A modest proposal for a greener December

All those ultra greens who are busy telling my constituents they should not take the car to get to work or to bring the weekly shopping home might like to campaign against an easier target to cut our carbon emissions.

Have they noticed how many shops, offices, homes, trees and streets are being adorned with numerous lights? Do they realise these lights are going to be kept on for all of December? We know we do not need these lights for anything other than adornment, as we get on fine without them all the rest of the year. Wouldn’t it be a modest proposal to ban them as unnecessary planet wreckers? They are kept going by electricity from the national grid, mainly generated from hydrocarbons.

Tomorrow I am going to attend the ceremony to turn the lights on in Wokingham, as I love them. I do so wondering for how much longer we will be allowed this indulgence by the greens’ carbon police? I look forward to a debate on this on the BBC, as one of their many daily climate change items.

5 Comments

  1. Steven_L
    December 1, 2007

    I hope they do try and ban Christmas and walk away with egg on their faces, but they probably know better.

  2. Tony Makara
    December 1, 2007

    Back in the 1960s I remember how shops would leave their lights on after closing and it always made the high street look very picturesque and a pleasing place to walk through. Often on a nice evening my mother would take for a walk through the high street in the evening just to buy us sweets, more for the walk than the sweets. This of course was in the days before ugly shop girders made town centres look like war zones. Now town centres only attract anti-social youths and are not a fit place for an evening stroll.

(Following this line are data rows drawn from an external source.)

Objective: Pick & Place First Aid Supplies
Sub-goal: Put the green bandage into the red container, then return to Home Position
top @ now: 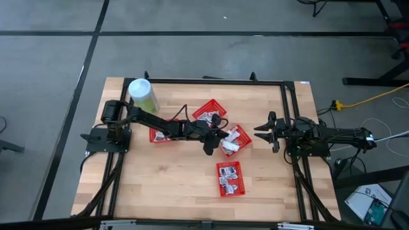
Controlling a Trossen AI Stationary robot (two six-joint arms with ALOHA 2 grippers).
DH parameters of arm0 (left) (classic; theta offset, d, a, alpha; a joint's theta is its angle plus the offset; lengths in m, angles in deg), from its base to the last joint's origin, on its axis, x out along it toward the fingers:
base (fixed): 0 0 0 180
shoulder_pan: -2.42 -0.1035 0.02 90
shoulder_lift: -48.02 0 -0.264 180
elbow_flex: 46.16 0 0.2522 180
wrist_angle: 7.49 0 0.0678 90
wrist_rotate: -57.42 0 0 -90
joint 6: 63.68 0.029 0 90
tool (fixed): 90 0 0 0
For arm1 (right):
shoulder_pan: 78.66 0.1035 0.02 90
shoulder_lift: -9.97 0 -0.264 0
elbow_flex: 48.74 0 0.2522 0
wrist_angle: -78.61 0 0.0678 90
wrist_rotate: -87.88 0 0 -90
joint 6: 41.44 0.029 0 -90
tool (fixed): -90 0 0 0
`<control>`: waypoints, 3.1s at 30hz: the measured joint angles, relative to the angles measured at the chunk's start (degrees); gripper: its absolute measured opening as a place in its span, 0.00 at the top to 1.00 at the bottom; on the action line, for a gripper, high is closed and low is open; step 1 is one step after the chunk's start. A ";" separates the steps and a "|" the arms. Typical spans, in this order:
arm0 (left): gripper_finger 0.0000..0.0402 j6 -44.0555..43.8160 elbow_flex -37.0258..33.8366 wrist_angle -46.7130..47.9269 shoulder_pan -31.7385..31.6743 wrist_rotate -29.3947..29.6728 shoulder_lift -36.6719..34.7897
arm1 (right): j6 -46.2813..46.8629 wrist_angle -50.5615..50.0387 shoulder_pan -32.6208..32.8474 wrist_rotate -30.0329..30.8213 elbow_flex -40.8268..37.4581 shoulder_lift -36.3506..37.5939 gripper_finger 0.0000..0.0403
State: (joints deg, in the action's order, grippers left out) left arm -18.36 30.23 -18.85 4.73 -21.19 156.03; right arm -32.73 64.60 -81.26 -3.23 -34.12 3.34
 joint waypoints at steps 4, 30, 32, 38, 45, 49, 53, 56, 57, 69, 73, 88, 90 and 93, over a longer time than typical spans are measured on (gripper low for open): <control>0.97 -0.06 0.00 -0.35 -0.17 0.00 0.07 | -0.07 0.01 0.00 0.00 0.00 0.00 0.69; 0.69 -5.73 0.00 -0.44 1.84 -0.92 0.07 | -0.05 0.00 0.01 -0.01 0.00 0.00 0.69; 0.69 -6.62 0.00 -0.46 2.26 -1.38 0.07 | 0.00 0.00 0.01 0.00 0.00 0.00 0.69; 0.70 -16.46 -0.05 -0.67 1.48 -6.70 -0.97 | -0.04 0.00 0.00 0.00 0.00 0.00 0.69; 0.70 -25.96 -5.14 -0.86 -0.79 -12.63 -6.06 | -0.08 0.00 0.00 -0.01 0.00 0.00 0.69; 0.71 -30.48 -13.26 -0.83 -1.68 -12.56 -13.57 | -0.07 0.00 -0.01 0.00 0.00 0.00 0.69; 0.71 -35.19 -22.58 -0.70 -1.76 -10.64 -23.25 | -0.05 0.00 -0.01 0.01 0.00 0.00 0.69; 0.71 -39.13 -28.83 -0.39 -1.50 -6.62 -30.67 | -0.07 0.02 0.00 0.00 0.00 0.01 0.69; 0.70 -40.23 -30.83 -0.21 -1.39 -5.79 -33.24 | -0.07 0.02 0.01 -0.01 0.00 0.02 0.69; 0.71 -47.82 -44.81 10.14 -1.22 -5.07 -58.49 | -0.03 0.01 0.01 0.01 0.00 0.02 0.69; 0.71 -48.11 -47.94 11.45 -1.22 -5.06 -64.22 | -0.07 0.01 0.01 0.00 0.00 0.00 0.69; 0.71 -48.47 -59.06 11.87 -1.18 -5.05 -79.58 | -0.05 0.02 0.00 0.00 0.00 0.01 0.69; 0.71 -47.75 -59.08 14.14 -1.18 -5.17 -81.06 | -0.03 0.00 0.01 0.01 0.00 0.00 0.69; 0.72 -46.27 -59.08 16.22 -1.11 -5.30 -83.51 | -0.05 0.01 0.01 -0.01 0.00 0.00 0.69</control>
State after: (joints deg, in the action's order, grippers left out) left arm -64.63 -28.85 -2.63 3.62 -26.49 72.51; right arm -32.78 64.62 -81.25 -3.24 -34.12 3.33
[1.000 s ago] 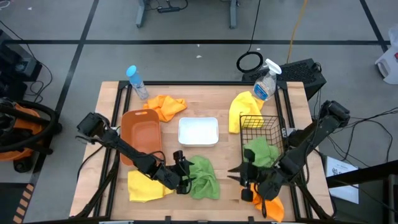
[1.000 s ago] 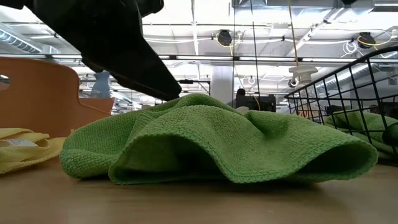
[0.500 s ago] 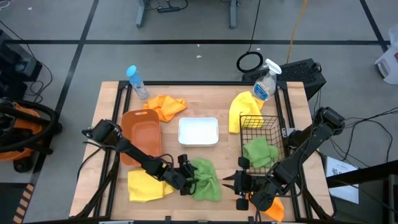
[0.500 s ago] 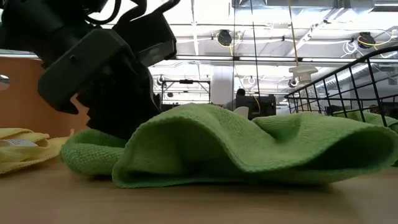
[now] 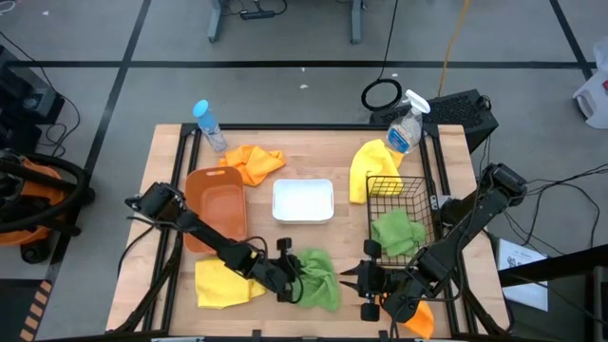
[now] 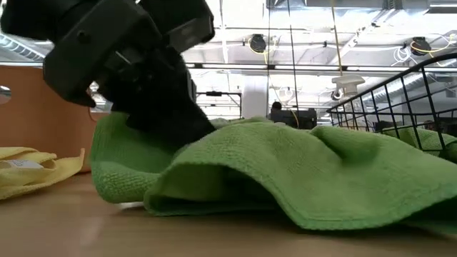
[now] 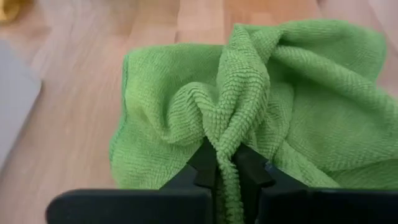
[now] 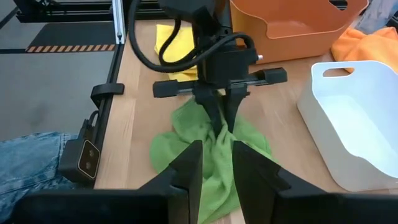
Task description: Sort microfiber towel by color & place in baskets
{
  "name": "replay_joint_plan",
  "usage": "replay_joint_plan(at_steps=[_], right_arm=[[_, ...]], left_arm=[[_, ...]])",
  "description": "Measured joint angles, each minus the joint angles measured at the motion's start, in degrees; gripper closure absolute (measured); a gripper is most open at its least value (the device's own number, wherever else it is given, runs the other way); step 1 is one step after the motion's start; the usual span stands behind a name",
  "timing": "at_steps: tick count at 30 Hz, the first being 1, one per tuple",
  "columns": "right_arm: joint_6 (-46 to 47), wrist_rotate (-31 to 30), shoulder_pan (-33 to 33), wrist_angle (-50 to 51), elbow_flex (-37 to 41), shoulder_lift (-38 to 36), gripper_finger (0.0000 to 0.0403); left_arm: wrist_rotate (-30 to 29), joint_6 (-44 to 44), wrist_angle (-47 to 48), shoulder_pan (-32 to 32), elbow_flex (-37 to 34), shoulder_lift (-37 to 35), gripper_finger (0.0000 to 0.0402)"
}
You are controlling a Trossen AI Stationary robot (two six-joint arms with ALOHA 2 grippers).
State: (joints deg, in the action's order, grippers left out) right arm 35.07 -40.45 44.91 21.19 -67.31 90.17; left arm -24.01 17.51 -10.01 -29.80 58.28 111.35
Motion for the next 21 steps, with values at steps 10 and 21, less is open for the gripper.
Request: replay_joint_plan(at_steps=[10,21], right_arm=[[-0.7,-0.1,0.3,-0.4,0.0,0.5,0.0323],[-1.4,0.0,0.6,-0.8,0.0,6.4,0.0323]], left_arm=[[-5.2,-9.8,11.4,-1.2,9.9,-5.3,0.0385],[-11.3,-17.9,13.1,-1.3,12.6,-10.5,0.0385]])
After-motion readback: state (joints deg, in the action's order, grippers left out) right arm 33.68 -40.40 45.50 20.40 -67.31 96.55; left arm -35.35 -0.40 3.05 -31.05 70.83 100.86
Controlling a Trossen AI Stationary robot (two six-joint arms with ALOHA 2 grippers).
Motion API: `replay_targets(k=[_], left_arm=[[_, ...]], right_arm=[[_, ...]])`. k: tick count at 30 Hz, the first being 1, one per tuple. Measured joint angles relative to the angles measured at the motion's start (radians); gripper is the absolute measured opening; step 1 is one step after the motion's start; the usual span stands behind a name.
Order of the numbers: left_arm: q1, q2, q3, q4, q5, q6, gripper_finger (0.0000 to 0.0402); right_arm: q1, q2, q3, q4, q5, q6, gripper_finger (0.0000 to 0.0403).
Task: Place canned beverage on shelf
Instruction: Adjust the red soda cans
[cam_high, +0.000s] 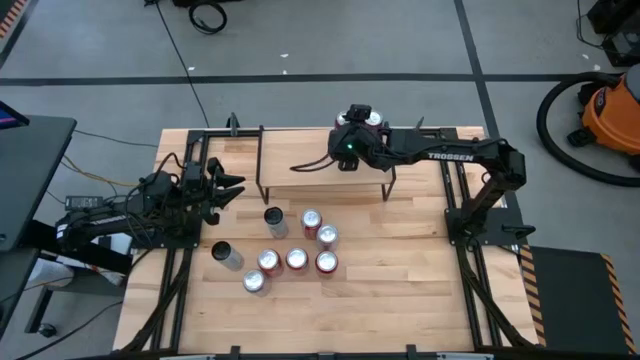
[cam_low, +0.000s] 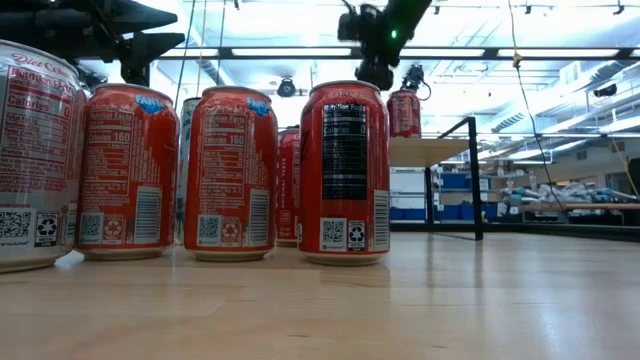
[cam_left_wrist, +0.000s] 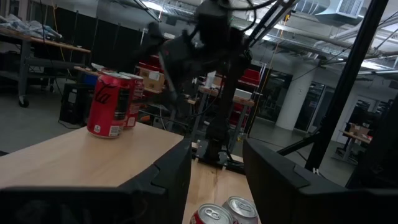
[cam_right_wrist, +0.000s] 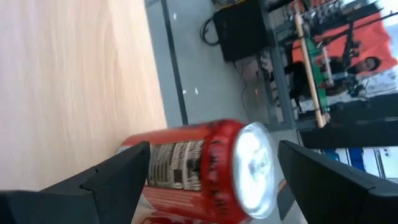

    As much as I support calls for a greener and cleaner world, I feel that the green agenda is becoming something of an orthodoxy with some people who lose sleep over the size of their carbon footprint and anxiously check the temperature in every room just in case they a few degrees the wrong side of political correctness. Green politics is a good idea, plastic carrier-bags and other types of waste are an environmental hazard, but green politics must be sensible politics too.

  3. Derek Tipp
    December 2, 2007

    You are quite right, John, and what about all those patio heaters, now being used to keep smokers warm as they huddle outside the pub? How sad it is that we are being led into so much cost to us all, with no observable gain to the planet. I invite readers to visit my blog at http://climatescience.blogspot.com for a cool look at the subject

  4. Sam Tarran
    December 2, 2007

    By your tone (if it can be called that), I'm not sure whether you're serious or taking the micky.

    Reply: "A Modest Proposal" is a reference to Swift's satire where he recommended eating babies to tackle famine.

  5. Derek Tipp
    December 3, 2007

    I put something on this blog yesterday and look here today it's happening! Christmas trees will be next!